Televangelist pastor accused of forcing vasectomies and abortions on church members
Former members of Grace Cathedral in Cuyahoga Falls, Ohio have accused church leader and televangelist Ernest Angley of demanding they have abortions or vasectomies, and that he would both engage in and turn a blind eye to sexual abuse in the church.
Over 20 former members of Angley’s congregation spoke with the Akron Beacon Journal in its six-part series on various allegations made against the 93-year-old preacher. Former members said he pushed vasectomies and abortions, and that he would personally examine “the genitals of the male parishioners before and after their [vasectomy] surgeries,” the Beacon Journal wrote.
One former member of Grace Cathedral said “none of us have kids because he makes all the men get fixed.”
“You’re not allowed to have babies there,” Becky Roadman told the Beacon Journal.
Others said Angley regularly counseled women to have abortions, going so far as to say to one woman in his congregation that she should think of her fetus as “a tumor,” said former Grace member Angelia Oborne.
“She was four months pregnant and she sat in the [abortion clinic] waiting room and told her baby that she was so sorry that she was doing this,” Oborne said. “I know another girl — she won’t come forward — but she was forced into having four abortions.”
Greg Mulkey, a singer in the Hallelujahs that perform during Angley’s televised services, suggested that encouraging vasectomies and abortions was part of controlling how congregants spent their money.
“He doesn’t want people to have kids because it would take their time and money away from [the church],” Mulkey said. “He really forced people into abortions through scare tactics, as if he were a medical doctor. It turns my stomach.”
Angley addressed accusations that he pushed vasectomies and that he was a homosexual - based on allegations that he inappropriately touched an associate pastor for seven years - during a church service in July recorded by an attendee and later offered to the Beacon Journal.

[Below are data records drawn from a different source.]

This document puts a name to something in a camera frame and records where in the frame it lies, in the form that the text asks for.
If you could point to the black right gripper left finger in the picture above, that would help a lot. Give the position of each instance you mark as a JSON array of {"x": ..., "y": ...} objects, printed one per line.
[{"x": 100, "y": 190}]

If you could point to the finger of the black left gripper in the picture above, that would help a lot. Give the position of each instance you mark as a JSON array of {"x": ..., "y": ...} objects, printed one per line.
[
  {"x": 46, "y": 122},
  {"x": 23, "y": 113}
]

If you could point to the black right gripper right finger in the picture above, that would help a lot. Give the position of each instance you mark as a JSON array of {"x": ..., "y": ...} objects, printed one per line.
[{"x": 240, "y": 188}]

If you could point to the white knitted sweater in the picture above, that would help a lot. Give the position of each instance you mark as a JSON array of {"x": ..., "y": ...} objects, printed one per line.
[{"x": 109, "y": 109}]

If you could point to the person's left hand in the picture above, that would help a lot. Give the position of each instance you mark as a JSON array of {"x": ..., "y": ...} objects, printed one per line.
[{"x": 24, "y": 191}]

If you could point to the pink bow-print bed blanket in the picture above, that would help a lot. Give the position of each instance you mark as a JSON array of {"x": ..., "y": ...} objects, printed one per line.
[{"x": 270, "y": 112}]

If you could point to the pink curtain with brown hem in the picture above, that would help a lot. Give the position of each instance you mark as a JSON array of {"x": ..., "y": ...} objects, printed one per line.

“I’m not a homosexual. God wouldn’t use a homosexual like he uses me. He calls me his prophet, and indeed I am,” Angley explained. “They called Jesus a homosexual, did you know that? And still do. Because he was with men.”
Angley said urging members of his congregation to get vasectomies was part of how he “helped so many of the boys down through the years.”
“They had their misgivings. Sure, I’d have them uncover themselves, but I did not handle them at all.
“And I would tell them how that would work. And they’d have to watch it. I’d have some of them come back to me that I felt needed to. And I would tell them, I would look at them, their privates — I, so I could tell how they were swelling.”
He offered accounts of men he had counseled, but insisted his manner was not sexual.
“I was a farm boy. We thought nothing about undressing. We didn’t know about homosexuals. We talked about women.
“And some of these turned against me.”
One who did turn away from Angley was the associate pastor, Brock Miller, who told family and friends he left the church because Angley “violated” him for seven years.
Angley “had him undress and touched him all over,” said another family member of Miller’s who asked to remain anonymous.
“I don’t believe he touched him on his part, but it doesn’t matter. That doesn’t belong in the church. It doesn’t belong anywhere, but it [certainly] doesn’t belong in the church.”
At the July 13 service, Rev. Chris Machamer, an associate pastor, called Miller a “proven liar” and a drug addict who “simply wanted to take control of the church after Rev. Angley dies.”
Miller refused interviews for the Beacon Journal series. He has not, a family member emphasized, accused Angley of being gay but only that he was violated by the longtime pastor.
Shane McCabe, a former member of Grace, said as a teenager he was sexually molested by associates at the church. When he confronted Angley about it years later, the pastor ignored the allegations.
“He asked if I had told anybody. I said no. He said, ‘Let’s keep it a secret. This is the way we need to handle it because God’s mercy is great.’”
Asked why he urged silence around sexual abuse in his church, Angley told the Beacon Journal that it could “hurt others.”
“They shouldn’t talk about it, but they can do something about it. But they ought not to spread it abroad, you know, because that hurts others,” he said.
“If it’s somebody that, you know, makes a habit of that,” he added. “We get ’em out. We get them out. We just let them know they have to go.”
Other former members stated flatly that Grace Cathedral run by Rev. Angley was a cult.
“This man is a monster,” said Pam Cable, who left Grace in 1988. “He’s a monster. And I can’t understand why all these years have gone by and nobody’s ever really been able to do anything about him.
“The people in Akron, Ohio, have a Jim Jones sitting in their backyard. ... These people in his congregation would drink the Kool-Aid if he told them to. They would.”